» **About this exercise**
An exact copy of the listing is what is needed; please output it in full.

» **Given information**
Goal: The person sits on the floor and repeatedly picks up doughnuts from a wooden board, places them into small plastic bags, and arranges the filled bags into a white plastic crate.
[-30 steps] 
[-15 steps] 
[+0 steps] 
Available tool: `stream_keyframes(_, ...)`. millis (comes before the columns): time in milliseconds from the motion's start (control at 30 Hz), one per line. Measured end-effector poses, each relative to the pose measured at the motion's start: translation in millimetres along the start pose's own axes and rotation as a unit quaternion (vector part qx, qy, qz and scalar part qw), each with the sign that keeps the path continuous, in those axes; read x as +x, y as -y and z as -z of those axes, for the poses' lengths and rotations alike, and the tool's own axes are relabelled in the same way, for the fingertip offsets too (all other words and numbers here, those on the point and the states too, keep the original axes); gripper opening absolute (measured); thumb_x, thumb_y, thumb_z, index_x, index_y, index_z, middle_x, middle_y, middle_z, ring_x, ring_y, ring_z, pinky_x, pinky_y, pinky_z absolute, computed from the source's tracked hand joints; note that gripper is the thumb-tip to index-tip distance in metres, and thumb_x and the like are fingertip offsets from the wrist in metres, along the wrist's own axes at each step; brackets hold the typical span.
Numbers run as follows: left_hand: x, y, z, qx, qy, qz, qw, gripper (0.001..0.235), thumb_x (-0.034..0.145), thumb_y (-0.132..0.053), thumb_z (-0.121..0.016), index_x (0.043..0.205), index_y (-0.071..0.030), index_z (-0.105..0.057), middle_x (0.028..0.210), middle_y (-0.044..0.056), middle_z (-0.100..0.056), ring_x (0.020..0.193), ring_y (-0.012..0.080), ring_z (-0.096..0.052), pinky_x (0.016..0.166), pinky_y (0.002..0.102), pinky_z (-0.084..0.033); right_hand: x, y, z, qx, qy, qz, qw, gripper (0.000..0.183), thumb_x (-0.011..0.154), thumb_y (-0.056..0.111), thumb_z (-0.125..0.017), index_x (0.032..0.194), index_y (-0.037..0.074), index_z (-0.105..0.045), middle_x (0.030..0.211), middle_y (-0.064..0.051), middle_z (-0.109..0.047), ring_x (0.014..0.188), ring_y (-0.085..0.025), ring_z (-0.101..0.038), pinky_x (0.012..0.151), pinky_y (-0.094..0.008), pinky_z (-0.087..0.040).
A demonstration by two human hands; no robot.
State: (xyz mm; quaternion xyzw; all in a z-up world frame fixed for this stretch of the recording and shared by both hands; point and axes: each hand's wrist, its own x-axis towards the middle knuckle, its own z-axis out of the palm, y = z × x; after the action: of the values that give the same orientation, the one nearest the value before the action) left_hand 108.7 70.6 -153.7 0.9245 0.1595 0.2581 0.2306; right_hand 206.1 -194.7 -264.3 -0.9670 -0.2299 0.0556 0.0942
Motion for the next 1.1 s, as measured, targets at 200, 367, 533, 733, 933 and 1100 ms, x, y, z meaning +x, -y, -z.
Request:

» **Task output**
Goal: The person sits on the floor and repeatedly picks up doughnuts from a wooden board, places them into small plastic bags, and arranges the filled bags into a white plastic crate.
[-30 steps] 
[-15 steps] 
[+0 steps] 
Available tool: `stream_keyframes(_, ...)`. millis (comes before the columns): time in milliseconds from the motion's start (control at 30 Hz), one per line. Measured end-effector poses, each relative to the pose measured at the motion's start: translation in millimetres along the start pose's own axes and rotation as a unit quaternion (vector part qx, qy, qz and scalar part qw), each with the sign that keeps the path continuous, in those axes; read x as +x, y as -y and z as -z of those axes, for the poses' lengths and rotations alike, and the tool's own axes are relabelled in the same way, for the fingertip offsets too (all other words and numbers here, those on the point and the states too, keep the original axes); gripper opening absolute (measured); thumb_x, thumb_y, thumb_z, index_x, index_y, index_z, middle_x, middle_y, middle_z, ring_x, ring_y, ring_z, pinky_x, pinky_y, pinky_z absolute, computed from the source's tracked hand joints; note that gripper is the thumb-tip to index-tip distance in metres, and thumb_x and the like are fingertip offsets from the wrist in metres, along the wrist's own axes at each step; brackets hold the typical span.
Numbers run as follows: left_hand: x, y, z, qx, qy, qz, qw, gripper (0.001..0.235), thumb_x (-0.034..0.145), thumb_y (-0.132..0.053), thumb_z (-0.121..0.016), index_x (0.043..0.205), index_y (-0.071..0.030), index_z (-0.105..0.057), middle_x (0.028..0.210), middle_y (-0.044..0.056), middle_z (-0.100..0.056), ring_x (0.020..0.193), ring_y (-0.012..0.080), ring_z (-0.096..0.052), pinky_x (0.016..0.166), pinky_y (0.002..0.102), pinky_z (-0.084..0.033); right_hand: x, y, z, qx, qy, qz, qw, gripper (0.000..0.183), thumb_x (-0.011..0.154), thumb_y (-0.056..0.111), thumb_z (-0.125..0.017), index_x (0.032..0.194), index_y (-0.037..0.074), index_z (-0.105..0.045), middle_x (0.030..0.211), middle_y (-0.064..0.051), middle_z (-0.109..0.047), ring_x (0.014..0.188), ring_y (-0.085..0.025), ring_z (-0.101..0.038), pinky_x (0.012..0.151), pinky_y (-0.094..0.008), pinky_z (-0.087..0.040).
A demonstration by two human hands; no robot.
State: (xyz mm; quaternion xyzw; all in a z-up world frame fixed for this stretch of the recording and shared by both hands; point and axes: each hand's wrist, its own x-axis towards the middle knuckle, its own z-axis out of the palm, y = z × x; after the action: of the values that give the same orientation, the one nearest the value before the action) left_hand 108.7 70.6 -153.7 0.9245 0.1595 0.2581 0.2306; right_hand 206.1 -194.7 -264.3 -0.9670 -0.2299 0.0556 0.0942
Motion for the next 1.1 s, as measured, targets at 200, 367, 533, 733, 933 and 1100 ms, x, y, z meaning +x, -y, -z.
Request:

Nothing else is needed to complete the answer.